(via Les Echos, 02.02.2011, page 11)

C’est une guérilla urbaine d’un nouveau genre, très pacifique, où l’on se bat à coups d’économies d’énergie. Les habitants de la Stargarder Strasse, une des plus belles rues de Prenzlauer Berg, le « boboland » berlinois, vont bientôt être appelés à faire baisser la consommation de leur immeuble via un jeu interactif, à la fois en ligne, via un site, et « in real life », puisque des actions spécifiques sont prévues, comme la lecture de compteurs électriques, ou encore des installations montées dans la rue.

C’est le projet que montent depuis maintenant plusieurs mois Benedikt Foit, à Berlin, et Habib Lesevic, depuis Londres, tous deux associés dans Vicventures, après une rencontre à l’ESCP Europe, en 2009. « J’ai remarqué une tendance dans la société vers le développement de jeux collectifs, pas seulement dans le monde numérique, mais aussi dans le monde physique.
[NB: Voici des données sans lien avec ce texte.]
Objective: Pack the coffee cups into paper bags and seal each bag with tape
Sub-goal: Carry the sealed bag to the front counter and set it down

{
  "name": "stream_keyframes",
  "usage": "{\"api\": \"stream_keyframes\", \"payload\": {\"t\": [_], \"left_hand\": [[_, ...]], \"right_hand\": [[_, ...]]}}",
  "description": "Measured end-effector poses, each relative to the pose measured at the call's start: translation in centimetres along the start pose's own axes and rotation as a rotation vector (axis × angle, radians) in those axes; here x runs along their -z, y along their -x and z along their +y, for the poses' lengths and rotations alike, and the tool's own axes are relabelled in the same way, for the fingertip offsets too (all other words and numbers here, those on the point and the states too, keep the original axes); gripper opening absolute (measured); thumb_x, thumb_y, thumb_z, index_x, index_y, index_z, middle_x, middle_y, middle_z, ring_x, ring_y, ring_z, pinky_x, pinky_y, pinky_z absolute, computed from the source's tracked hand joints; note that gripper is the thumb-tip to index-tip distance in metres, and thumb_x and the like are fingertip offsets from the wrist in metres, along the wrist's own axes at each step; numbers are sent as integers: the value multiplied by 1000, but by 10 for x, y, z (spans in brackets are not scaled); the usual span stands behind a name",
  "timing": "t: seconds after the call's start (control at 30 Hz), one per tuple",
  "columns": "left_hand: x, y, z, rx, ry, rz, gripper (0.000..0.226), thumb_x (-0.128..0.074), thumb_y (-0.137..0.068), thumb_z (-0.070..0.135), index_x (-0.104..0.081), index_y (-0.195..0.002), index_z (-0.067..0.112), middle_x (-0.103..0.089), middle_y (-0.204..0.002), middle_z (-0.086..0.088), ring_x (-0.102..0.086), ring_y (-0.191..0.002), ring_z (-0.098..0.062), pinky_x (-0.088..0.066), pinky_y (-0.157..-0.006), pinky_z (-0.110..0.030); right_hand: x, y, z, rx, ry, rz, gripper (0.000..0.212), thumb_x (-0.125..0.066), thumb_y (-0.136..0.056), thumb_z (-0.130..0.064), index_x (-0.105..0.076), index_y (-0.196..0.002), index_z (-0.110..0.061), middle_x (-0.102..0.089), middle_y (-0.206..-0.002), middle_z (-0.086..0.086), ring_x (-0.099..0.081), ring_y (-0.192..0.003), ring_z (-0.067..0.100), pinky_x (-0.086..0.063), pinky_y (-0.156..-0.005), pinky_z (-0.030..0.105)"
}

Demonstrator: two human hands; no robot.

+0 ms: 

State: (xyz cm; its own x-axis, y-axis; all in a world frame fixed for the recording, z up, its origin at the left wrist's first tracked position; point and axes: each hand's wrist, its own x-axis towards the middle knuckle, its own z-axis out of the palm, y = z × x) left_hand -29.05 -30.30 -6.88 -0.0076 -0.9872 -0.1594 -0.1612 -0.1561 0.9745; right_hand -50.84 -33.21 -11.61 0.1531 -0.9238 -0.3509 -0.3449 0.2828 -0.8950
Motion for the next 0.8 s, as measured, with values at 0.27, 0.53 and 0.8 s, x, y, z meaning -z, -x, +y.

J’étais aussi intéressée par tout ce qui tourne autour du développement durable. Nous avons cherché comment concilier les deux », explique Benedikt Foit, concentré de branchitude berlinoise de vingt-huit ans, dans les locaux de l’Open Design City, une sorte d’atelier expérimental où de jeunes créateurs peuvent développer leurs idées, dans le quartier plus alternatif et créatif de Kreuzberg.

En test à partir de mai
Les habitants de la Stargarder Strasse occupent 1.500 logements dans 90 bâtiments qui constitueront autant d’équipes. Ils passeront en phase de test pendant dix semaines, de mai à août. Les 130 magasins, restaurants ou cafés de la rue seront associés au projet pour motiver les riverains. Ces derniers devraient se montrer pour le moins réceptifs au concept, compte tenu des scores régulièrement enregistrés par les Verts dans le quartier. La phase de test interviendra juste avant la campagne électorale des élections régionales du Land de Berlin.

Les programmeurs ont été priés de maximiser le « fun » des participants. Si le succès est au rendez-vous, le projet, baptisé « Energy Streetfight » et soutenu par une subvention publique via la fondation Kulturstiftung de Bundes, pourrait être étendu à d’autres rues, voire adapté à d’autres villes.